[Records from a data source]
※ ※ ※

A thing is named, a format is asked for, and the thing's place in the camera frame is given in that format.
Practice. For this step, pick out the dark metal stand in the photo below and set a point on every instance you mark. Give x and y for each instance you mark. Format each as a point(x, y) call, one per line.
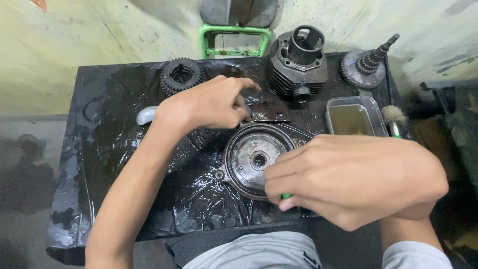
point(453, 112)

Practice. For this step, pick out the finned engine cylinder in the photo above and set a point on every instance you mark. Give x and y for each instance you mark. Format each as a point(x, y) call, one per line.
point(298, 67)

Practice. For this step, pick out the person's right hand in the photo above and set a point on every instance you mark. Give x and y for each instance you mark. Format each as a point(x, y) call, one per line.
point(358, 179)

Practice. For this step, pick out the green metal stool frame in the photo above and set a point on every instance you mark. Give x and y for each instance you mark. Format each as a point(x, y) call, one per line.
point(235, 30)

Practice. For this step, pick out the black plastic sheet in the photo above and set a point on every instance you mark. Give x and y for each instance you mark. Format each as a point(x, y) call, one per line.
point(123, 149)

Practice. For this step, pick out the gear shaft with stepped gears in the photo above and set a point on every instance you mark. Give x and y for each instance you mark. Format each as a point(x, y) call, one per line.
point(364, 67)

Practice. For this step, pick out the grey shorts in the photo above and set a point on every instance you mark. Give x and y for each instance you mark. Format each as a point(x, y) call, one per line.
point(257, 252)

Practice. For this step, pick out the clear plastic container with liquid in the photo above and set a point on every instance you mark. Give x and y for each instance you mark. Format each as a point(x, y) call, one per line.
point(353, 118)

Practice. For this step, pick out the person's left fingers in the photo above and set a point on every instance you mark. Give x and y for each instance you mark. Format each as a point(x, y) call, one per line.
point(242, 85)

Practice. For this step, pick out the black gear cluster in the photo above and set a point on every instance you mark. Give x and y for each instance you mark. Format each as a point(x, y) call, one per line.
point(182, 76)

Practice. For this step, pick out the torn gasket piece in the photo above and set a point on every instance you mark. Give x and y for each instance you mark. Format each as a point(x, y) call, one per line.
point(270, 118)

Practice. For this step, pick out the person's left hand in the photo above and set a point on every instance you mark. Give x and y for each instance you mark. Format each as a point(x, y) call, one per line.
point(198, 106)

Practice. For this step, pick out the round metal engine cover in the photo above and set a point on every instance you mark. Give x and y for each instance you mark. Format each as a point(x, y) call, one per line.
point(246, 157)

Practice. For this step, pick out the orange object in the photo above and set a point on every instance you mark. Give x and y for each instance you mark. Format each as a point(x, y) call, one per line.
point(39, 4)

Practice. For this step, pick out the grey metal panel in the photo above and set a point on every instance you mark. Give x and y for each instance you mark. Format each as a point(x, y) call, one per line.
point(239, 12)

※ ※ ※

■ **What is needed**: Give each record above back word for word, but carry over none of the pictures.

■ **Output for this task**:
A thing is named, a format is asked for, and the thing's place in the camera frame is given in that format.
Practice. For this step, pick out the dark metal stand in the photo below and set a point on every instance you mark. Give x and y for each instance you mark. Format each as a point(x, y) call, one per line.
point(453, 112)

Practice. For this step, pick out the finned engine cylinder in the photo above and set a point on every instance you mark. Give x and y for each instance you mark. Format each as a point(x, y) call, one per line.
point(298, 67)

Practice. For this step, pick out the person's right hand in the photo above and set a point on every instance you mark. Give x and y for each instance you mark. Format each as a point(x, y) call, one per line.
point(358, 179)

Practice. For this step, pick out the green metal stool frame in the photo above and set a point on every instance you mark. Give x and y for each instance you mark. Format each as a point(x, y) call, one per line.
point(235, 30)

Practice. For this step, pick out the black plastic sheet in the photo above and set a point on every instance you mark. Give x and y for each instance you mark. Format each as a point(x, y) call, one per line.
point(123, 149)

Practice. For this step, pick out the gear shaft with stepped gears in the photo above and set a point on every instance you mark. Give x and y for each instance you mark. Format each as a point(x, y) call, one per line.
point(364, 67)

Practice. For this step, pick out the grey shorts in the photo above and set a point on every instance you mark. Give x and y for each instance you mark. Format each as a point(x, y) call, one per line.
point(257, 252)

Practice. For this step, pick out the clear plastic container with liquid in the photo above and set a point on every instance you mark. Give x and y for each instance you mark. Format each as a point(x, y) call, one per line.
point(353, 118)

Practice. For this step, pick out the person's left fingers in the photo above and set a point on every instance you mark. Give x and y for each instance you mark. Format each as a point(x, y) call, one per line.
point(242, 85)

Practice. For this step, pick out the black gear cluster in the photo above and set a point on every instance you mark. Give x and y for each instance you mark. Format each as a point(x, y) call, one per line.
point(182, 76)

Practice. For this step, pick out the torn gasket piece in the photo above and set a point on every instance you mark. Give x and y for each instance you mark. Format each as a point(x, y) call, one per line.
point(270, 118)

Practice. For this step, pick out the person's left hand in the photo above and set a point on every instance you mark. Give x and y for each instance you mark. Format each as a point(x, y) call, one per line.
point(198, 106)

Practice. For this step, pick out the round metal engine cover in the photo above and set a point on every instance you mark. Give x and y for each instance you mark. Format each as a point(x, y) call, one per line.
point(246, 157)

Practice. For this step, pick out the orange object in the photo above and set a point on every instance you mark. Give x and y for each instance you mark. Format each as a point(x, y) call, one per line.
point(39, 4)

Practice. For this step, pick out the grey metal panel in the photo above and set a point on every instance you mark. Give x and y for each instance you mark. Format each as a point(x, y) call, one per line.
point(239, 12)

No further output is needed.